■ Work request
From the first line of the data down to and including the line with "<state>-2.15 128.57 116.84", copy everything exactly, leaving out pictures.
········
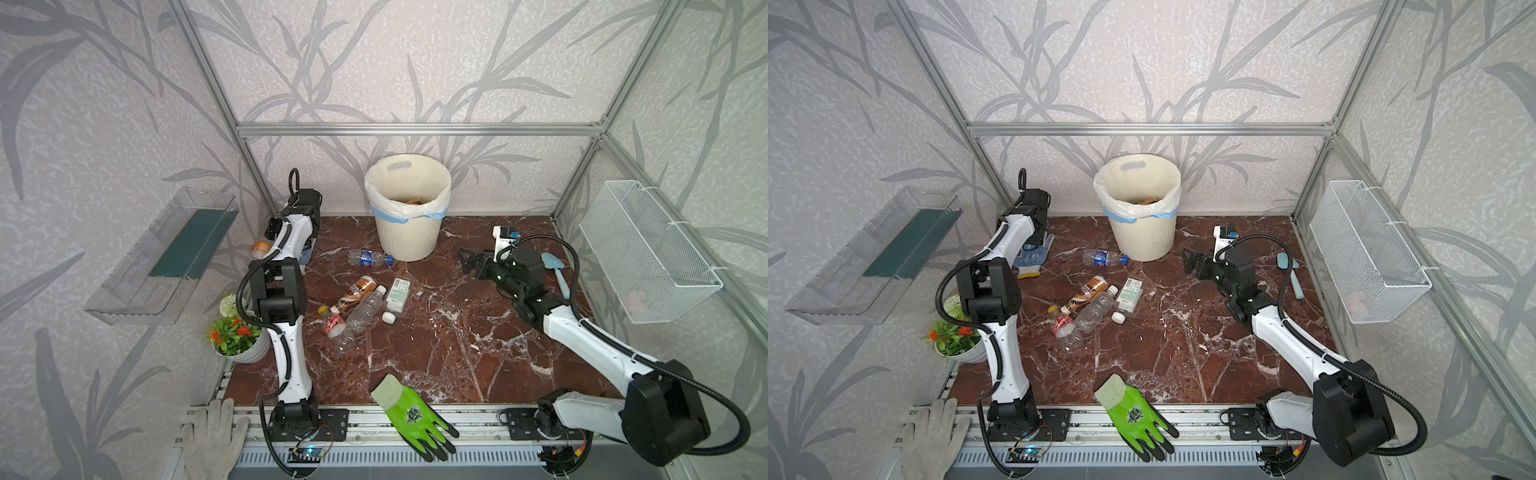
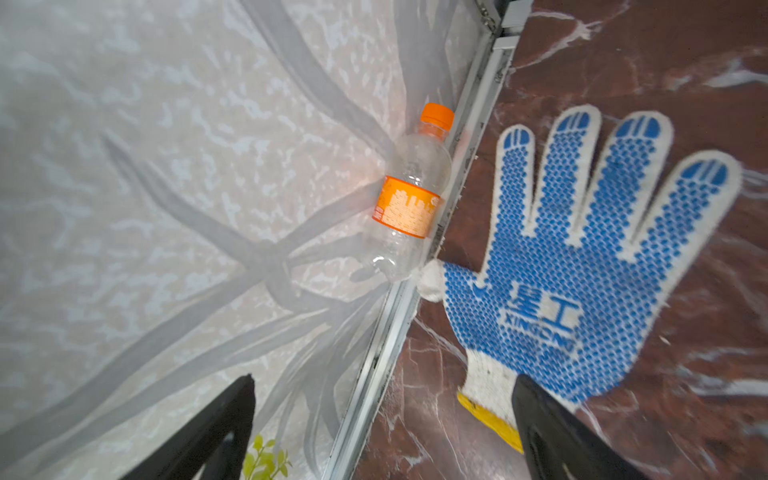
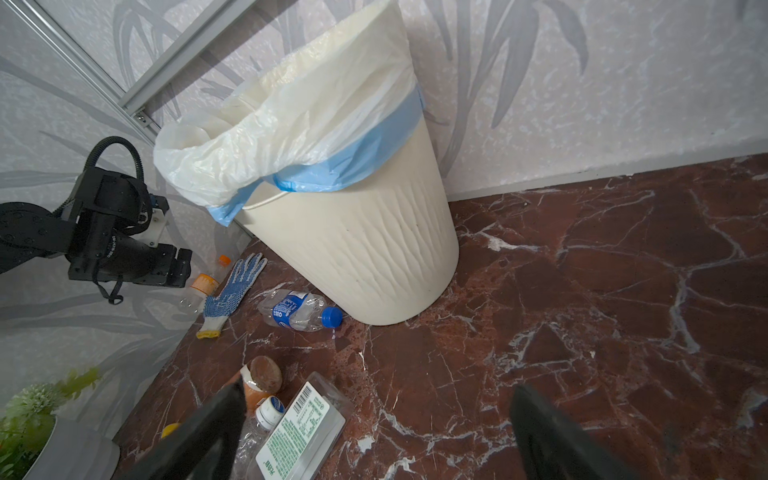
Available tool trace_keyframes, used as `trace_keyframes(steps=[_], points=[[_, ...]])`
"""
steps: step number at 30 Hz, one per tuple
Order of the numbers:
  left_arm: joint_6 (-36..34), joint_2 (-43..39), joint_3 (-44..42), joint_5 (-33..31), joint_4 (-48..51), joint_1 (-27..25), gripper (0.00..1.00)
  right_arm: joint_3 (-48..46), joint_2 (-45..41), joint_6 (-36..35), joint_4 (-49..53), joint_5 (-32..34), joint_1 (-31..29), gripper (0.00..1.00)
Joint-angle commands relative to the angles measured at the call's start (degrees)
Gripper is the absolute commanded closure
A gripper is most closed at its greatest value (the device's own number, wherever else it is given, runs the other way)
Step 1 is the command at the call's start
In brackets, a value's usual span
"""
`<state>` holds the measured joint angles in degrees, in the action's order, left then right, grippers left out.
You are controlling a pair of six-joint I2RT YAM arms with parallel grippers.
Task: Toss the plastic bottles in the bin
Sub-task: 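Reach the left gripper toward the orange-label bottle by the wall while the right gripper withdraws, then close the left gripper around the orange-label bottle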
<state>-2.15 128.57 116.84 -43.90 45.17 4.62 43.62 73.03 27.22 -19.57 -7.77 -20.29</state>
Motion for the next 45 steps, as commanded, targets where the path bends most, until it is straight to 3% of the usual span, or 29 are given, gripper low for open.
trace_keyframes(steps=[1,6,18,27,45], points=[[-3.78,4.7,6.76,-2.37,2.83,1.64,0.04,-0.62,2.95,3.29,-5.88,-3.55,1.51,0.01],[-5.07,12.33,15.17,-0.89,5.24,3.63,0.05,-0.45,6.52,4.11,-9.66,-4.08,1.75,0.01],[-12.87,20.86,18.91,-6.68,-1.43,4.97,0.05,1.82,20.54,8.92,-22.08,-12.08,2.6,0.02],[-12.25,24.79,24.15,-5.9,-1.25,7.65,0.07,3.53,23.49,5.77,-21.48,-12.04,2.62,0.03],[-15.38,28.35,22.62,-5.39,-2.66,10.33,0.07,7.16,29.66,3.89,-21.24,-12.04,1.8,0.04]])
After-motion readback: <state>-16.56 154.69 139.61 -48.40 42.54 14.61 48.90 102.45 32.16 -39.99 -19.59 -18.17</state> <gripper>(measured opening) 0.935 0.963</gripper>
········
■ Solution
Available tool trace_keyframes, used as `trace_keyframes(steps=[_], points=[[_, ...]])`
"""
steps: step number at 30 Hz, one per tuple
Order of the numbers:
  left_arm: joint_6 (-36..34), joint_2 (-43..39), joint_3 (-44..42), joint_5 (-33..31), joint_4 (-48..51), joint_1 (-27..25), gripper (0.00..1.00)
  right_arm: joint_3 (-48..46), joint_2 (-45..41), joint_6 (-36..35), joint_4 (-49..53), joint_5 (-32..34), joint_1 (-31..29), gripper (0.00..1.00)
Joint-angle commands relative to the angles measured at the call's start (degrees)
Gripper is the absolute commanded closure
A gripper is most closed at its greatest value (the device's own number, wherever else it is given, runs the other way)
Step 1 is the command at the call's start
In brackets, a value's usual span
"""
`<state>` holds the measured joint angles in degrees, in the action's order, left then right, grippers left out.
You are controlling a pair of six-joint I2RT YAM arms with parallel grippers.
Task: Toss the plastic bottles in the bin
Sub-task: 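Reach the left gripper toward the orange-label bottle by the wall while the right gripper withdraws, then close the left gripper around the orange-label bottle
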<state>-2.15 128.57 116.84 -43.90 45.17 4.62 43.62 73.03 27.22 -19.57 -7.77 -20.29</state>

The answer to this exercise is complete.